Moving clockwise around the flavor wheel, we hit the floral aromatics. Flowers can be intensely sweet-smelling: think of honeysuckle or gardenia (a botanical relative of coffee. The floral notes we encounter most in coffee are black tea, chamomile, rose and jasmine, which are all sweet in different ways.
Finally, the fruits. Fruit aromatics have been shown to be less powerful than vanilla in triggering sweetness perception, but nevertheless fruit aromatics can be a trigger of “sweet” in beverages. A good example of this is in unsweetened flavored soda waters- a passionfruit or cherry La Croix will trigger perceptions of sweetness. So it is in coffee- an aromatic note of berry or apple or peach can evoke powerful memories- and, later, perceptions, of sweetness in coffee.

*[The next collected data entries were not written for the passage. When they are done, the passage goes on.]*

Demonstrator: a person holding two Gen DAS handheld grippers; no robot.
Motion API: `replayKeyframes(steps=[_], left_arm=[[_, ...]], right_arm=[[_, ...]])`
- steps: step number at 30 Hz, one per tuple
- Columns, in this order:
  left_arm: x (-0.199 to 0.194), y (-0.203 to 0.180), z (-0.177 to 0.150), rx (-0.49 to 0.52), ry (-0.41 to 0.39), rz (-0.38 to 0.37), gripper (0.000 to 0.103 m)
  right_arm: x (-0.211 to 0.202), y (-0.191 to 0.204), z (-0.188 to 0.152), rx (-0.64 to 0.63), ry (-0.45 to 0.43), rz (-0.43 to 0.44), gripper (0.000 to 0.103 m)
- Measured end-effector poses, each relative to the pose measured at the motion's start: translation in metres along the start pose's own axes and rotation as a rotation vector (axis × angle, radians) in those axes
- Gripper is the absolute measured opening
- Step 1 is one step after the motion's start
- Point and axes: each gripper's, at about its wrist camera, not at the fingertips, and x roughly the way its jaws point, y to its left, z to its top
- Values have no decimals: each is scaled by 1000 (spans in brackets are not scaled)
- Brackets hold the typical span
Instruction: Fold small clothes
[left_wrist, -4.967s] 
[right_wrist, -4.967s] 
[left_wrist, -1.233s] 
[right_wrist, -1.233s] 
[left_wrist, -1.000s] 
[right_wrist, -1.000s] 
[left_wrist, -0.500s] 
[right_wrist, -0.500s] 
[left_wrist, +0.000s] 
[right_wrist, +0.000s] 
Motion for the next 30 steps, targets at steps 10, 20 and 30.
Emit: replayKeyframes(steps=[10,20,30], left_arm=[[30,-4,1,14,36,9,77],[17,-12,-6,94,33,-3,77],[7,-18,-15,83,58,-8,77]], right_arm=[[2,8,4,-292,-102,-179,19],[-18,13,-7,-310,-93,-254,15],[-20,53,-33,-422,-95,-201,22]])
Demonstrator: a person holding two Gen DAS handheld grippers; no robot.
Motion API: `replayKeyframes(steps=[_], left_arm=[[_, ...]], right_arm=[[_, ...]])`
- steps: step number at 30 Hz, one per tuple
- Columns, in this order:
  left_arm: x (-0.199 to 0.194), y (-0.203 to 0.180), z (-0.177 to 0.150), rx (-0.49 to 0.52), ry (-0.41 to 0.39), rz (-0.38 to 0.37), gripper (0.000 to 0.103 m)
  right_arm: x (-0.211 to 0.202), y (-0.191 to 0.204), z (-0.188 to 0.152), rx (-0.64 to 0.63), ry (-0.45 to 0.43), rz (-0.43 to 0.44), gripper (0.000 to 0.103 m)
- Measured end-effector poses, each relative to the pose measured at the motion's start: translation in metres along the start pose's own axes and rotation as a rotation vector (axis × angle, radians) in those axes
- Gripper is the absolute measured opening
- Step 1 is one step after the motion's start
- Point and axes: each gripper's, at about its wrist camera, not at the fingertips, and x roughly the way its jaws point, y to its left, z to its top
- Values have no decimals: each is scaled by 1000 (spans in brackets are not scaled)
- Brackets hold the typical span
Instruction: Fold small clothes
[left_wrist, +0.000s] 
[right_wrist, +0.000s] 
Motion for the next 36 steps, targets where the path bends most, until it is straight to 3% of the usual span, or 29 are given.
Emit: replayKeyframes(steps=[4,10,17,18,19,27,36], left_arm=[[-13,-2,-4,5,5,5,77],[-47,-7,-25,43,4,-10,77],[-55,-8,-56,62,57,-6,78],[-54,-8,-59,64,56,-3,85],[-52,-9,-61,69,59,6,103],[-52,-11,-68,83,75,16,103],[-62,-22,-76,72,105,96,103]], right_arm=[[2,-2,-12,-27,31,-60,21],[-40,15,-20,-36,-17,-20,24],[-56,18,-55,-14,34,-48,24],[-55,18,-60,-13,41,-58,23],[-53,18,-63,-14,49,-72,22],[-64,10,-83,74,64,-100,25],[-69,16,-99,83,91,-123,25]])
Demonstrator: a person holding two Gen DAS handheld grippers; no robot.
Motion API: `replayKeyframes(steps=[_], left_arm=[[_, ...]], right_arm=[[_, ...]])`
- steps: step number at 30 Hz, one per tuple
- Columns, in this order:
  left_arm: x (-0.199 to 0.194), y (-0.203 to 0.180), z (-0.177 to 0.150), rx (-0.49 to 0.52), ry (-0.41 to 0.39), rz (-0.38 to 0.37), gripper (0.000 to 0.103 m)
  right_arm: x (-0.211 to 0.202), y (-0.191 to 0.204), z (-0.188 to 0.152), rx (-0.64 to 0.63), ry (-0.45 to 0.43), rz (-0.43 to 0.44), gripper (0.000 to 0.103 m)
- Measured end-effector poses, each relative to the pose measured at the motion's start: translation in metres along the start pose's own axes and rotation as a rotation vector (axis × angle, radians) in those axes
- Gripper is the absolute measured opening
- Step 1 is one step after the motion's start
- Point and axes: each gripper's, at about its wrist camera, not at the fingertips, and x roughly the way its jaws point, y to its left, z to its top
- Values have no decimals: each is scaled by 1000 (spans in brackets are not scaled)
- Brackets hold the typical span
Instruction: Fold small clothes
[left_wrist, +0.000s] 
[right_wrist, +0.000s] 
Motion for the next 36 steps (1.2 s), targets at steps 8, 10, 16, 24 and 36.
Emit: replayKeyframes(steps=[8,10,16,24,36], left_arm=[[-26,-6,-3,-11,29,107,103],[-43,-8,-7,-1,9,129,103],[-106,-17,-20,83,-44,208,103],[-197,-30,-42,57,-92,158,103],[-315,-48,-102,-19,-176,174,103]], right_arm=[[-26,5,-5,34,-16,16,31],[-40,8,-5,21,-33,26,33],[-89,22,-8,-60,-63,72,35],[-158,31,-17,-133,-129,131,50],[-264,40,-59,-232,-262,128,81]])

So, these aromatics- perceived by the nose- can drive the sensation of sweetness. But what about tastes, perceived on the tongue? It seems likely that there are sweet-tasting nonsugar compounds in coffee- though the specific chemistry has not yet been identified, the indications seem clear that there that these sweet-tasting molecules exist. But, perhaps even more powerful is the role of bitterness. It’s long been known that bitterness and sweetness suppress each other: a bit of sugar in a bitter drink will make it seem less so, and a splash of bitters in a sweet drink will reduce the perceived sweetness. Bitterness is a common taste attribute in coffee, of course, and when it appears it will logically suppress any sense of sweetness that exists. Also, the opposite: if expected bitterness fails to appear in coffee, it may be perceived as sweetness. In this way, we can think of sweetness perception in coffee as a kind of “anti-bitterness”; an absence of bitterness in coffee may be perceived as sweetness. Indeed, in coffee studies, bitterness and sweetness seem to be powerfully inversely correlated, suggesting that an inverse relationship between the two tastes may exist.
Vanilla, sweet aromatics, fruitiness, floral, bitterness… the drivers of sweetness in coffee are many and they are complex. Perhaps this complexity explains the obsession with sweetness that many coffee people display- we love what we aspire to understand.